WHAT TO WORK ON - Give an exact reproduction of all the lines in the listing.

────────────────

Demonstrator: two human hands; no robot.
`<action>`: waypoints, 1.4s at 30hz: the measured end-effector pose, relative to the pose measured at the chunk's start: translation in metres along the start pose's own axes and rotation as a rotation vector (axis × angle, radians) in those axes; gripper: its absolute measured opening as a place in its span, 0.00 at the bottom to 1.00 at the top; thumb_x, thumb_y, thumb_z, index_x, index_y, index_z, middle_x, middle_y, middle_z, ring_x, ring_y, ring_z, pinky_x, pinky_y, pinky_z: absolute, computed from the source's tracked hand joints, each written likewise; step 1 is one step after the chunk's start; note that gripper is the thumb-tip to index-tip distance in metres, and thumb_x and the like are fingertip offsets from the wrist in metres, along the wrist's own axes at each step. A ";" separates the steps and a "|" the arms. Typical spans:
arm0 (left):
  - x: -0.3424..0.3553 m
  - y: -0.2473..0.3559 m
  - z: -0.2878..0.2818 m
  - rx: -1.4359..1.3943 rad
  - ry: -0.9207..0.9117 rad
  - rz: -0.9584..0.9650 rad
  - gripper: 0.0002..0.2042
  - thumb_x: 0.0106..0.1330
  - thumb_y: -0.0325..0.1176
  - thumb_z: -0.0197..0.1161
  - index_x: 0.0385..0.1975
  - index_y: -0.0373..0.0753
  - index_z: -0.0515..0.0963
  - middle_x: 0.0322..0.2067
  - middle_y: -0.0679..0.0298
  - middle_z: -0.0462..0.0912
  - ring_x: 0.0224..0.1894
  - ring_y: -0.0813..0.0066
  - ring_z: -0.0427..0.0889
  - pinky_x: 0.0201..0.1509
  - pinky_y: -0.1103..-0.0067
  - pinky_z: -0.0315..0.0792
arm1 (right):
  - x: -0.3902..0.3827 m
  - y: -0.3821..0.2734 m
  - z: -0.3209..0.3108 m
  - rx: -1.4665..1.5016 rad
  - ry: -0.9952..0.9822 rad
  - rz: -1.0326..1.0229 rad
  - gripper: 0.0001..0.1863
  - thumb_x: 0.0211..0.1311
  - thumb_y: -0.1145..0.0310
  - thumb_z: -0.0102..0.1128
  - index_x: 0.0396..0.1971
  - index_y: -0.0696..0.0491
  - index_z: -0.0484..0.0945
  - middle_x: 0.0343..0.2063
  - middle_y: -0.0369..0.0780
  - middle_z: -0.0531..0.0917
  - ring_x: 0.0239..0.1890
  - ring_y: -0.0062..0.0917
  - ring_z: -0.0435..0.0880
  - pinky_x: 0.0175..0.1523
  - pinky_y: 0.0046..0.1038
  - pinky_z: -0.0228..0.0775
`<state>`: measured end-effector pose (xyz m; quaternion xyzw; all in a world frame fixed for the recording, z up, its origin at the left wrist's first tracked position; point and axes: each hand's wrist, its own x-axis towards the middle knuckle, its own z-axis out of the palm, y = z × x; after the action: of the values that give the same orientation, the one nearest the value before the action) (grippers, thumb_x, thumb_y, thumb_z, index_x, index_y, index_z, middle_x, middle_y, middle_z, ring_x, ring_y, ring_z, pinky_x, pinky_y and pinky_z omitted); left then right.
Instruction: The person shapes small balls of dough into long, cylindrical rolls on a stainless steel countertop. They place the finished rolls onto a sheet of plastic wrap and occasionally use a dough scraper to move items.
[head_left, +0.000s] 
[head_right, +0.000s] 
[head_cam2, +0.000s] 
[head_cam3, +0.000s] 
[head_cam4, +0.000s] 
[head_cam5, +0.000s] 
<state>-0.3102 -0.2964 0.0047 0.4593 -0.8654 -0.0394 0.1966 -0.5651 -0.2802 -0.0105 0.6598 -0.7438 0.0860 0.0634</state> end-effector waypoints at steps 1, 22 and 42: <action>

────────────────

RESULT OF THIS TASK -
Demonstrator: two human hands; no robot.
`<action>`: waypoints, 1.4s at 30hz: the measured end-effector pose, relative to the pose measured at the chunk's start: translation in metres along the start pose's own axes and rotation as a rotation vector (axis × angle, radians) in those axes; gripper: its absolute measured opening as a place in its span, 0.00 at the bottom to 1.00 at the top; thumb_x, thumb_y, thumb_z, index_x, index_y, index_z, middle_x, middle_y, middle_z, ring_x, ring_y, ring_z, pinky_x, pinky_y, pinky_z: absolute, computed from the source's tracked hand joints, each written likewise; step 1 is one step after the chunk's start; note that gripper is the thumb-tip to index-tip distance in metres, and thumb_x and the like are fingertip offsets from the wrist in metres, along the wrist's own axes at each step. A ";" separates the steps and a "|" the arms. Typical spans:
arm0 (left):
  - x: -0.3424..0.3553 m
  - y: -0.2473..0.3559 m
  - z: -0.2878..0.2818 m
  - rx: -1.4359..1.3943 rad
  - ry: -0.9207..0.9117 rad
  - rz: -0.9584..0.9650 rad
  - gripper: 0.0002..0.2042
  - thumb_x: 0.0106..0.1330
  - thumb_y: -0.0325..0.1176
  - thumb_z: -0.0197..0.1161
  - index_x: 0.0385..0.1975
  - index_y: -0.0373..0.0753
  - index_z: -0.0515..0.0963
  - middle_x: 0.0322..0.2067
  - middle_y: -0.0679..0.0298
  - middle_z: -0.0462..0.0912
  - ring_x: 0.0224..0.1894
  - ring_y: -0.0813..0.0066
  - ring_z: -0.0427..0.0889
  - pinky_x: 0.0201..0.1509
  - pinky_y: -0.1103..-0.0067
  - pinky_z: -0.0315..0.0792
arm1 (right):
  - x: -0.3902..0.3827 m
  - y: -0.3821..0.2734 m
  - z: -0.3209..0.3108 m
  - rx: -1.4665..1.5016 rad
  - ry: -0.9952..0.9822 rad
  - rz: -1.0326..1.0229 rad
  - gripper: 0.0001..0.1863
  - thumb_x: 0.0211..0.1311
  - thumb_y: -0.1145..0.0310
  - thumb_z: -0.0102..0.1128
  - index_x: 0.0396..0.1971
  - index_y: -0.0696..0.0491
  - index_z: -0.0484..0.0945
  - middle_x: 0.0343..0.2063
  - middle_y: -0.0369..0.0780
  - middle_z: -0.0531..0.0917
  - ring_x: 0.0239..0.1890
  - ring_y: -0.0062..0.0917
  - ring_z: -0.0435..0.0880
  - pinky_x: 0.0175..0.1523
  - pinky_y: 0.0046..0.1038
  - pinky_z: -0.0228..0.0775
`<state>`: measured end-effector pose (xyz m; quaternion xyzw; all in a world frame fixed for the recording, z up, its origin at the left wrist's first tracked position; point and axes: each hand's wrist, its own x-axis towards the middle knuckle, its own z-axis out of the palm, y = z × x; after the action: of the values that give the same orientation, the one nearest the value before the action) (grippers, thumb_x, thumb_y, thumb_z, index_x, index_y, index_z, middle_x, middle_y, middle_z, ring_x, ring_y, ring_z, pinky_x, pinky_y and pinky_z omitted); left then right.
Instruction: The person shapes small balls of dough into long, cylindrical rolls on a stainless steel countertop. They place the finished rolls onto a sheet of plastic wrap and occasionally use a dough scraper to move items.
[head_left, +0.000s] 
[head_right, +0.000s] 
[head_cam2, +0.000s] 
[head_cam3, +0.000s] 
[head_cam4, +0.000s] 
[head_cam5, +0.000s] 
<state>-0.3102 -0.2964 0.0047 0.4593 -0.8654 -0.0394 0.1966 -0.5651 -0.2802 -0.0105 0.6598 -0.7438 0.0860 0.0634</state> end-effector waypoints at steps 1, 22 and 42: <action>

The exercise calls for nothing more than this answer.